WWI Wall of Honor: Harry William Beaton

Harry William Beaton (1890-1938)

Harry William Beaton was born in Wisconsin, a son of Donald Alexander “Dan” Beaton and Mary Coey. His grandparents had immigrated to Quebec from the Scottish Highlands and from Ulster.

He was inducted into the U.S. Army in Montana in May 1918 and was assigned to Company 29 of the 166th Development Battalion. Developmental battalions identified unfit men, trained them for possible duty and/or rid the service of those who failed. Foot problems were a problem, and it’s possible that Harry needed medical attention or training. He was then assigned Company G, 157th Infantry and went overseas in August 1918 as a member of Company H of the 317th Infantry, 80th Division. He served in France in the Argonne-Meuse Offensive 1-7 November 1918. His brother James Alexander Beaton also served there.

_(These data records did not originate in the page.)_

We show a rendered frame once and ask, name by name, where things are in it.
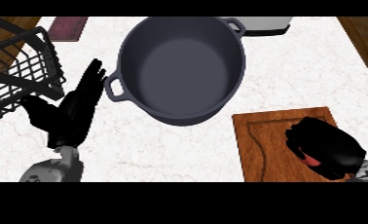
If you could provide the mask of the brown wooden panel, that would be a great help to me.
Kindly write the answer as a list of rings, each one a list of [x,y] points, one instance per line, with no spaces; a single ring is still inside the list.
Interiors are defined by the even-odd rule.
[[[353,47],[368,65],[368,17],[339,17]]]

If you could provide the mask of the dark grey oval pot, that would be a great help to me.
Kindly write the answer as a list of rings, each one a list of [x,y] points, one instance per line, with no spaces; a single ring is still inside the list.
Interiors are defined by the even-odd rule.
[[[241,84],[246,27],[234,18],[149,17],[133,28],[118,52],[112,101],[132,101],[173,126],[192,126],[222,110]]]

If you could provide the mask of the brown wooden cutting board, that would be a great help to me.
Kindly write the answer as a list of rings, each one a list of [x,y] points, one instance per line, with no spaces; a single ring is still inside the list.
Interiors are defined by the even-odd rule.
[[[336,125],[328,107],[234,115],[237,147],[246,182],[330,182],[287,147],[285,131],[305,117]]]

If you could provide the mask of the red bell pepper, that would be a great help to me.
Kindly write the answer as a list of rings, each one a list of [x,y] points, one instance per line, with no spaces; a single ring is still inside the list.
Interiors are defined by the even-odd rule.
[[[321,162],[316,161],[309,155],[306,155],[300,161],[312,167],[318,167],[321,165]]]

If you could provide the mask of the white appliance with dark base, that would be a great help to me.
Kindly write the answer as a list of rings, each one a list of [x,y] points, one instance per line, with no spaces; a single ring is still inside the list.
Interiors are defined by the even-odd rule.
[[[288,32],[291,17],[237,17],[237,20],[246,28],[244,36],[263,37]]]

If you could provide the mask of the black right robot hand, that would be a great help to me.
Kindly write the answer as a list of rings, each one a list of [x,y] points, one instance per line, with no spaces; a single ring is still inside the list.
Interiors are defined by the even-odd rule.
[[[355,138],[325,121],[305,117],[285,131],[287,147],[302,160],[309,155],[321,162],[318,167],[306,165],[330,180],[356,174],[364,164],[367,151]]]

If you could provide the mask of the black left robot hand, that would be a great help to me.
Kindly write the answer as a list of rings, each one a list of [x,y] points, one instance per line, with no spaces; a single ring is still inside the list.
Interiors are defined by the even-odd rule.
[[[61,146],[78,147],[86,140],[104,91],[105,72],[102,61],[95,59],[84,70],[77,88],[68,92],[59,106],[34,95],[21,98],[30,123],[47,132],[47,147],[52,149]]]

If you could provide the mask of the dark red flat mat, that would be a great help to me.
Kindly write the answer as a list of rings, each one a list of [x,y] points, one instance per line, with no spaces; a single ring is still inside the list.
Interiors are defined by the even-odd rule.
[[[53,42],[77,42],[81,36],[87,17],[56,17],[47,34]]]

Harry got the flu in France in 1919 and came home from Brest, France, on 1 June 1919. He was honorably discharged at Fort D.A. Daniels in Cheyenne, Wyoming, on 22 June 1919. His discharge described him as “honest and faithful,” never AWOL. Both before and after service, he worked as a printer in at least eight states.

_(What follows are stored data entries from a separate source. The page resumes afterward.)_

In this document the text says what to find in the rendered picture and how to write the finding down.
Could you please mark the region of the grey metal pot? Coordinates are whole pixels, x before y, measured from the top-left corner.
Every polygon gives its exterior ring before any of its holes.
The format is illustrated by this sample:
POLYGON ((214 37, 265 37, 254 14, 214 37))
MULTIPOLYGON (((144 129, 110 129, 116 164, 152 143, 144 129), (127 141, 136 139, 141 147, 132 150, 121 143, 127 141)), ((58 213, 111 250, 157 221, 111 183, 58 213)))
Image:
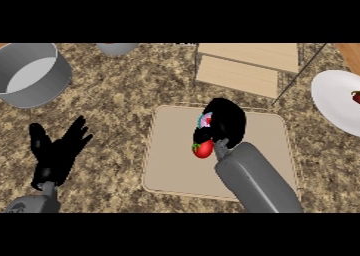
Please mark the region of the grey metal pot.
POLYGON ((54 43, 0 48, 0 99, 18 108, 51 102, 70 85, 73 69, 54 43))

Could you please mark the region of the white plate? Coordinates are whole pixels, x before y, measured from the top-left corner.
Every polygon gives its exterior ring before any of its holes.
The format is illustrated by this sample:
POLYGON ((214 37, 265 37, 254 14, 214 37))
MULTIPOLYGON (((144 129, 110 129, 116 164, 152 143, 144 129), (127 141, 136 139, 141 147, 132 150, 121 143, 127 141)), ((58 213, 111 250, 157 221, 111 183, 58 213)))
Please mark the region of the white plate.
POLYGON ((343 131, 360 137, 360 104, 353 100, 353 91, 360 91, 360 76, 352 72, 328 70, 312 80, 312 98, 322 115, 343 131))

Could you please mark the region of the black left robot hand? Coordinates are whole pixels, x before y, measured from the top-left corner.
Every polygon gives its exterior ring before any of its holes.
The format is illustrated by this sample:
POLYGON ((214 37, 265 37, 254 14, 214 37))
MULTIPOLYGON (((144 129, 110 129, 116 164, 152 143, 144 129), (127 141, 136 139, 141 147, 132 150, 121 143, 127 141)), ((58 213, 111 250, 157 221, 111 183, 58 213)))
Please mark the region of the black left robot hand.
POLYGON ((93 135, 85 136, 87 130, 86 118, 80 116, 62 138, 52 141, 43 126, 39 123, 30 125, 31 151, 37 159, 31 182, 34 189, 43 190, 48 181, 56 186, 64 184, 76 158, 93 138, 93 135))

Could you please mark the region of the beige square tray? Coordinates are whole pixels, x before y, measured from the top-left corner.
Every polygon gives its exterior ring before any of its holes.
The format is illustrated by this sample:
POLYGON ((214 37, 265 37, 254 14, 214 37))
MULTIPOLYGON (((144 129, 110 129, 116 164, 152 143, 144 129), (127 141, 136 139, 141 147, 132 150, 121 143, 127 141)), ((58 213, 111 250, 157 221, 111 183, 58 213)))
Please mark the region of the beige square tray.
MULTIPOLYGON (((216 154, 200 159, 192 138, 203 108, 160 106, 152 119, 144 188, 154 193, 238 201, 216 174, 216 154)), ((263 153, 294 190, 299 189, 288 129, 282 117, 245 112, 244 141, 263 153)))

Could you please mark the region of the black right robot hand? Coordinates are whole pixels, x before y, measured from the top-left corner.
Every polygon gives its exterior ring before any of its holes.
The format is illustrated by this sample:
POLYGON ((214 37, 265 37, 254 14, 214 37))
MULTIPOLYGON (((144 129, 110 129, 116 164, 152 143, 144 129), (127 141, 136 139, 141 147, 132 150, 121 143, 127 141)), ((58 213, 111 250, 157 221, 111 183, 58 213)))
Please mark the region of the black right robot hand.
POLYGON ((207 113, 213 113, 212 125, 203 128, 197 126, 194 143, 213 140, 213 145, 216 145, 220 140, 228 139, 226 147, 232 149, 241 143, 245 135, 245 112, 231 100, 214 98, 203 111, 203 114, 207 113))

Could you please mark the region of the red tomato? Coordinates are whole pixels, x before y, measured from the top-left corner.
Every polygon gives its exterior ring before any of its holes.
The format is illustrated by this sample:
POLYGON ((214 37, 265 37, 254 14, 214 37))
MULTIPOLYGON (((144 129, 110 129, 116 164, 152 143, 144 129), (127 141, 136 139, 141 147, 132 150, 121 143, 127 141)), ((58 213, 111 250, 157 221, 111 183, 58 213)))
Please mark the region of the red tomato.
POLYGON ((204 143, 192 144, 192 152, 195 156, 201 159, 209 158, 213 153, 213 140, 206 141, 204 143))

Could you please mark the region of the pink frosted cupcake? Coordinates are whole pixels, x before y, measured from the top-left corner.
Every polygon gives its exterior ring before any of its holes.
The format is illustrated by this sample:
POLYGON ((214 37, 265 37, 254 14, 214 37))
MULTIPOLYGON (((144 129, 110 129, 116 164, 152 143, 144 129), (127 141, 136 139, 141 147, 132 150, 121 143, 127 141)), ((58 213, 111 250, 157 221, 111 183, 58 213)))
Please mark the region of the pink frosted cupcake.
POLYGON ((198 128, 209 127, 212 125, 213 113, 203 114, 198 118, 198 128))

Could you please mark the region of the small grey bowl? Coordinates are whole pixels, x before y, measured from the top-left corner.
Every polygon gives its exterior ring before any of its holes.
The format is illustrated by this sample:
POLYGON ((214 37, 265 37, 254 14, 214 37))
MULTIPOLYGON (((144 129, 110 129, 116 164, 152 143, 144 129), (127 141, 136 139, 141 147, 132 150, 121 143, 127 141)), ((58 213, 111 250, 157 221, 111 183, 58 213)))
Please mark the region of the small grey bowl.
POLYGON ((101 51, 110 56, 120 56, 130 53, 138 46, 138 43, 98 43, 101 51))

As a civilian, Harry had a horrible life. He had four marriages and four divorces, and often was in trouble of his own making. He was an alcoholic, was accused of abandoning one wife while she was pregnant, of failure to support his families and of adultery. He was jailed for public intoxication and convicted of two federal crimes – taking women across a state line for purposes of prostitution (the Mann Act) and for “selling liquor to Indians.” He was treated for many medical conditions ranging from gonorrhea to bad teeth to cancer, and he was hospitalized at Veterans Administration facilities in four states.

Harry died at the VA hospital in Fort Harrison, Montana, on 14 January 1938. He was 47, and he was buried in a military ceremony at Superior, Montana. Harry had served his country with honor, and not all troubled men like Harry have such a redeeming feature in their lives. We salute him and thank him now for his service.

The Beaton brothers’ story is told in detail in the autumn 2018 edition of the Minnesota Genealogist.